### Extracted information

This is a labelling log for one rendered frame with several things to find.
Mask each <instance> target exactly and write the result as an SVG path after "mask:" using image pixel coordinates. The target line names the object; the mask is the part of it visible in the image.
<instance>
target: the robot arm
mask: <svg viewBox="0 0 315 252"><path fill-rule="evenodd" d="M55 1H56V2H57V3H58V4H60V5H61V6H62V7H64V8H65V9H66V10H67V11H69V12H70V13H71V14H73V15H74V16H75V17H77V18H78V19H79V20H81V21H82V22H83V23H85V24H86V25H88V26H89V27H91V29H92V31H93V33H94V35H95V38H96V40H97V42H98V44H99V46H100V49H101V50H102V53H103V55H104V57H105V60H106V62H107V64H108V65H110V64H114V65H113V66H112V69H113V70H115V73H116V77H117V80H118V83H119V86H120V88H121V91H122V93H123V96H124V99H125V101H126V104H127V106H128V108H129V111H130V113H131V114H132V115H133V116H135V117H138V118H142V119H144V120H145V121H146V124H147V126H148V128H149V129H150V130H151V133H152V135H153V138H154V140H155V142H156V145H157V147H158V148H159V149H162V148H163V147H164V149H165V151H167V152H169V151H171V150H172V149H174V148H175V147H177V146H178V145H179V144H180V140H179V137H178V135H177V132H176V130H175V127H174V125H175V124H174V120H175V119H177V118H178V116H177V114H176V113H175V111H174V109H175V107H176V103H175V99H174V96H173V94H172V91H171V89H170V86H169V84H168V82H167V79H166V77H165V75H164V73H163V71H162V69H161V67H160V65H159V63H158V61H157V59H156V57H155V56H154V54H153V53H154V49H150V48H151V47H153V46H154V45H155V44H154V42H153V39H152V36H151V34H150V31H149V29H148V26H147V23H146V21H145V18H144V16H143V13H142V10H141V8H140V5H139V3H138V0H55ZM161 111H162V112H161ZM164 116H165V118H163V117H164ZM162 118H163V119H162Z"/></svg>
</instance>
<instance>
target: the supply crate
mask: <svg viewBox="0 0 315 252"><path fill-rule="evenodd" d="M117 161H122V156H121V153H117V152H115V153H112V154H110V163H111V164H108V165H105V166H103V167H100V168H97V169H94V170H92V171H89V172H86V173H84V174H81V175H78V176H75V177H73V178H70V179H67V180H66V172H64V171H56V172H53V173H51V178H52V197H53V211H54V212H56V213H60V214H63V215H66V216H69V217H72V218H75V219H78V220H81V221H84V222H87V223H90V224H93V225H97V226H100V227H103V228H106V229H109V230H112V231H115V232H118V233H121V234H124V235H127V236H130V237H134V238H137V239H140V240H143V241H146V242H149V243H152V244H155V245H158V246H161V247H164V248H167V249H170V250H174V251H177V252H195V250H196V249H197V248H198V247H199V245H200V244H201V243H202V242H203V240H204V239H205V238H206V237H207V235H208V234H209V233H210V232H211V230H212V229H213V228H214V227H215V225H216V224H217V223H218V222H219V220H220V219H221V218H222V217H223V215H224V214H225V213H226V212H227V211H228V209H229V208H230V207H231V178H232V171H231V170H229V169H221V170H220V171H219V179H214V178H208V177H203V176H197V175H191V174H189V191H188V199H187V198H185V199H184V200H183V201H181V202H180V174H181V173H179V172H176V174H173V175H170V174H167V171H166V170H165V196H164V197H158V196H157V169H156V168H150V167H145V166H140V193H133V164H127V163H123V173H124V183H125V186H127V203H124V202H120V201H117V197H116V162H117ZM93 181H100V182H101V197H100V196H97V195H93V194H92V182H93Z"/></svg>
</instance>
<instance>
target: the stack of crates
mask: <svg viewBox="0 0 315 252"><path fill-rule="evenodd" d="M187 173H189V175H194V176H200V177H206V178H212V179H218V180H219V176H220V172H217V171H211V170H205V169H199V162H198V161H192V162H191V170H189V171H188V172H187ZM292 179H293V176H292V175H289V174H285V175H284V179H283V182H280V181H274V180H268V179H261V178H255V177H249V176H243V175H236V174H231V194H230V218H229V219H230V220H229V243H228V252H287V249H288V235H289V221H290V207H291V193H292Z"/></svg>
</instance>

### About this task
Exactly as they appear above, copy out all the records.

### Task solution
This is a labelling log for one rendered frame with several things to find.
Mask each <instance> target exactly and write the result as an SVG path after "mask:" using image pixel coordinates. The target line names the object; the mask is the part of it visible in the image.
<instance>
target: the robot arm
mask: <svg viewBox="0 0 315 252"><path fill-rule="evenodd" d="M55 1H56V2H57V3H58V4H60V5H61V6H62V7H64V8H65V9H66V10H67V11H69V12H70V13H71V14H73V15H74V16H75V17H77V18H78V19H79V20H81V21H82V22H83V23H85V24H86V25H88V26H89V27H91V29H92V31H93V33H94V35H95V38H96V40H97V42H98V44H99V46H100V49H101V50H102V53H103V55H104V57H105V60H106V62H107V64H108V65H110V64H114V65H113V66H112V69H113V70H115V73H116V77H117V80H118V83H119V86H120V88H121V91H122V93H123V96H124V99H125V101H126V104H127V106H128V108H129V111H130V113H131V114H132V115H133V116H135V117H138V118H142V119H144V120H145V121H146V124H147V126H148V128H149V129H150V130H151V133H152V135H153V138H154V140H155V142H156V145H157V147H158V148H159V149H162V148H163V147H164V149H165V151H167V152H169V151H171V150H172V149H174V148H175V147H177V146H178V145H179V144H180V140H179V137H178V135H177V132H176V130H175V127H174V125H175V124H174V120H175V119H177V118H178V116H177V114H176V113H175V111H174V109H175V107H176V103H175V99H174V96H173V94H172V91H171V89H170V86H169V84H168V82H167V79H166V77H165V75H164V73H163V71H162V69H161V67H160V65H159V63H158V61H157V59H156V57H155V56H154V54H153V53H154V49H150V48H151V47H153V46H154V45H155V44H154V42H153V39H152V36H151V34H150V31H149V29H148V26H147V23H146V21H145V18H144V16H143V13H142V10H141V8H140V5H139V3H138V0H55ZM161 111H162V112H161ZM164 116H165V118H163V117H164ZM162 118H163V119H162Z"/></svg>
</instance>
<instance>
target: the supply crate
mask: <svg viewBox="0 0 315 252"><path fill-rule="evenodd" d="M117 161H122V156H121V153H117V152H115V153H112V154H110V163H111V164H108V165H105V166H103V167H100V168H97V169H94V170H92V171H89V172H86V173H84V174H81V175H78V176H75V177H73V178H70V179H67V180H66V172H64V171H56V172H53V173H51V178H52V197H53V211H54V212H56V213H60V214H63V215H66V216H69V217H72V218H75V219H78V220H81V221H84V222H87V223H90V224H93V225H97V226H100V227H103V228H106V229H109V230H112V231H115V232H118V233H121V234H124V235H127V236H130V237H134V238H137V239H140V240H143V241H146V242H149V243H152V244H155V245H158V246H161V247H164V248H167V249H170V250H174V251H177V252H195V250H196V249H197V248H198V247H199V245H200V244H201V243H202V242H203V240H204V239H205V238H206V237H207V235H208V234H209V233H210V232H211V230H212V229H213V228H214V227H215V225H216V224H217V223H218V222H219V220H220V219H221V218H222V217H223V215H224V214H225V213H226V212H227V211H228V209H229V208H230V207H231V178H232V171H231V170H229V169H221V170H220V171H219V179H214V178H208V177H203V176H197V175H191V174H189V191H188V199H187V198H185V199H184V200H183V201H181V202H180V174H181V173H179V172H176V174H173V175H170V174H167V171H166V170H165V196H164V197H158V196H157V169H156V168H150V167H145V166H140V193H133V164H127V163H123V173H124V183H125V186H127V203H124V202H120V201H117V197H116V162H117ZM93 181H100V182H101V197H100V196H97V195H93V194H92V182H93Z"/></svg>
</instance>
<instance>
target: the stack of crates
mask: <svg viewBox="0 0 315 252"><path fill-rule="evenodd" d="M187 173H189V175H194V176H200V177H206V178H212V179H218V180H219V176H220V172H217V171H211V170H205V169H199V162H198V161H192V162H191V170H189V171H188V172H187ZM292 179H293V176H292V175H289V174H285V175H284V179H283V182H280V181H274V180H268V179H261V178H255V177H249V176H243V175H236V174H231V194H230V218H229V219H230V220H229V243H228V252H287V249H288V235H289V221H290V207H291V193H292Z"/></svg>
</instance>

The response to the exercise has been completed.